Team Lead · Market Intelligence & Positioning

Team Lead: Scale Analytics with a Positioning Grid

Turn competitor noise into a repeatable routine. Get your team's insights approved faster.

Who This Helps

You're a team lead who wants to scale a repeatable analytics routine. Your team gathers data, but getting stakeholders to act on it feels like pulling teeth.

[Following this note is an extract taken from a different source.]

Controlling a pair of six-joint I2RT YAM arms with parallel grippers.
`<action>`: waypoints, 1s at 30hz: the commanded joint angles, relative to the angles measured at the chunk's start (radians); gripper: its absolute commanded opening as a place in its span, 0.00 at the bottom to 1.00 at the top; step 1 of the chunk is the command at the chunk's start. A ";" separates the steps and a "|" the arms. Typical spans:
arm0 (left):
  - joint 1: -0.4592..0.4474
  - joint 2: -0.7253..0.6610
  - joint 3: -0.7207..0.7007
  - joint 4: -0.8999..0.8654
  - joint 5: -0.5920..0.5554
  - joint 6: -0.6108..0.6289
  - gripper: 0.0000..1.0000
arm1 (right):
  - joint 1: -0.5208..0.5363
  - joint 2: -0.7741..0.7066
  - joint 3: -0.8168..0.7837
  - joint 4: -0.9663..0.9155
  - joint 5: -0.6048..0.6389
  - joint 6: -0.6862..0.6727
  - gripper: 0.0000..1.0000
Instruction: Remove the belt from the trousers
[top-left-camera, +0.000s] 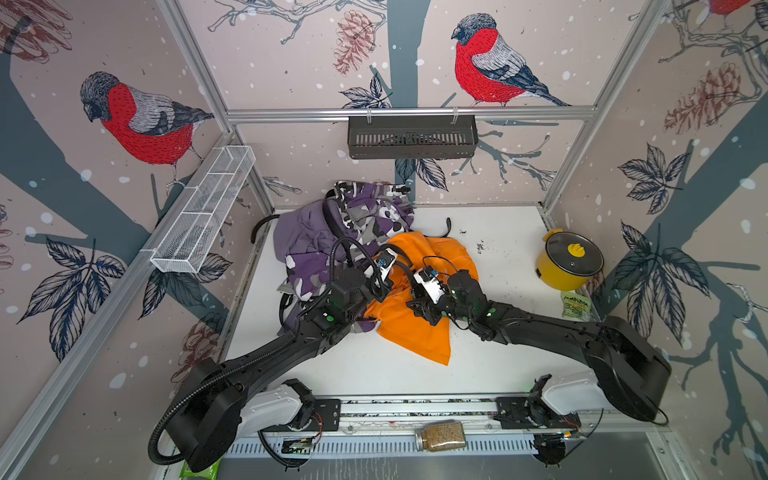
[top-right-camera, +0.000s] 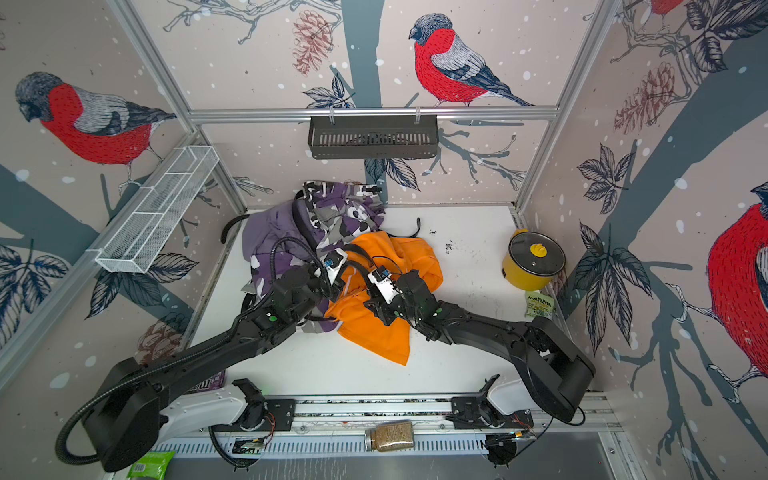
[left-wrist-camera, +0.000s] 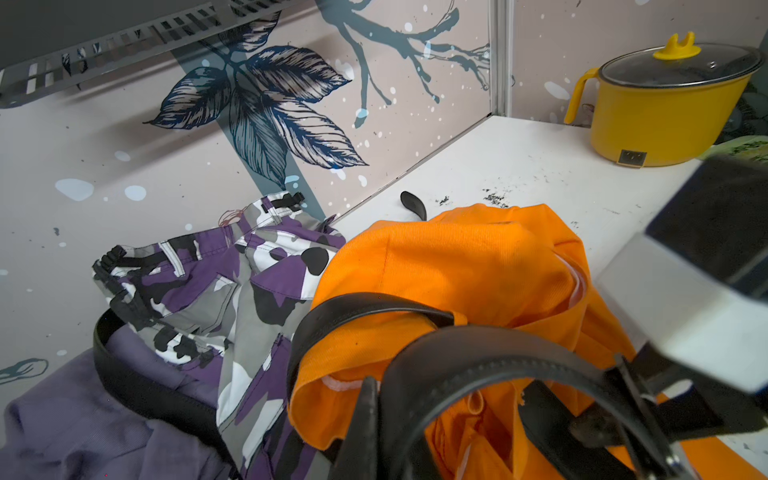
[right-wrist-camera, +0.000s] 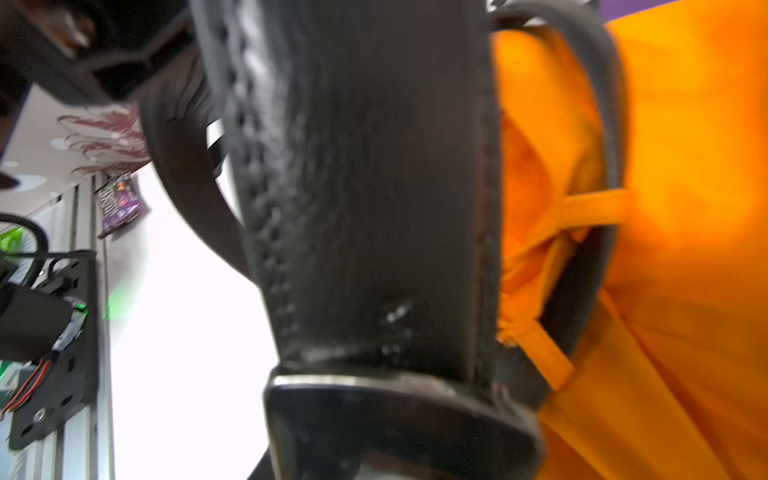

The Market Intelligence & Positioning course is built for exactly this—turning analysis into approved execution.

Mini Case

Meet Zaid, a team lead at a mid-size SaaS company. His team spent 3 weeks tracking competitors, but their last presentation got a shrug from the VP. Zaid used the Positioning Grid mission from the course. He mapped 4 competitors on 3 criteria: pricing, feature set, and customer support. The grid showed one competitor had 12% faster response times—a clear gap. The VP approved a new support initiative in 7 days. Zaid's team now runs this grid every quarter.

Do This Now (5 Steps)

  1. Run a Signal Landscape Scan – Have each team member list 3 market signals they spotted this week. Combine them into one shared doc.
  1. Classify competitor claims – Use the Competitor Claim Audit mission. Split claims into evidence-backed and narrative noise. This cuts analysis time by 30%.
  1. Pick one ICP wedge – Choose one ideal customer profile segment. Justify it with evidence from your last 5 wins. This focuses your team's energy.
  1. Build a positioning grid – List your top 3 competitors. Score each on 3 criteria your team agrees on. Share the grid with stakeholders before the next meeting.
  1. Create a Win-Loss Evidence Cut – Pull 3 recent wins and 3 losses. Identify one pattern that changes your positioning. Present it as a one-pager.

Avoid These Traps

  • Don't analyze every competitor. Focus on the top 3 that matter to your ICP.
  • Don't skip the evidence check. A claim without data is just noise.
  • Don't present raw data. Use a grid or one-pager to tell the story.
  • Don't change positioning every month. Stick with your wedge for at least one quarter.
  • Don't forget to celebrate small wins. A 12% improvement is still progress.

Your Win by Friday

By Friday, your team will have a positioning grid that turns competitor noise into a clear bet. Stakeholders will see the tradeoffs and approve your next move. And you'll have a repeatable routine that takes 2 hours per quarter. That's the kind of win that makes Monday mornings feel a little less heavy.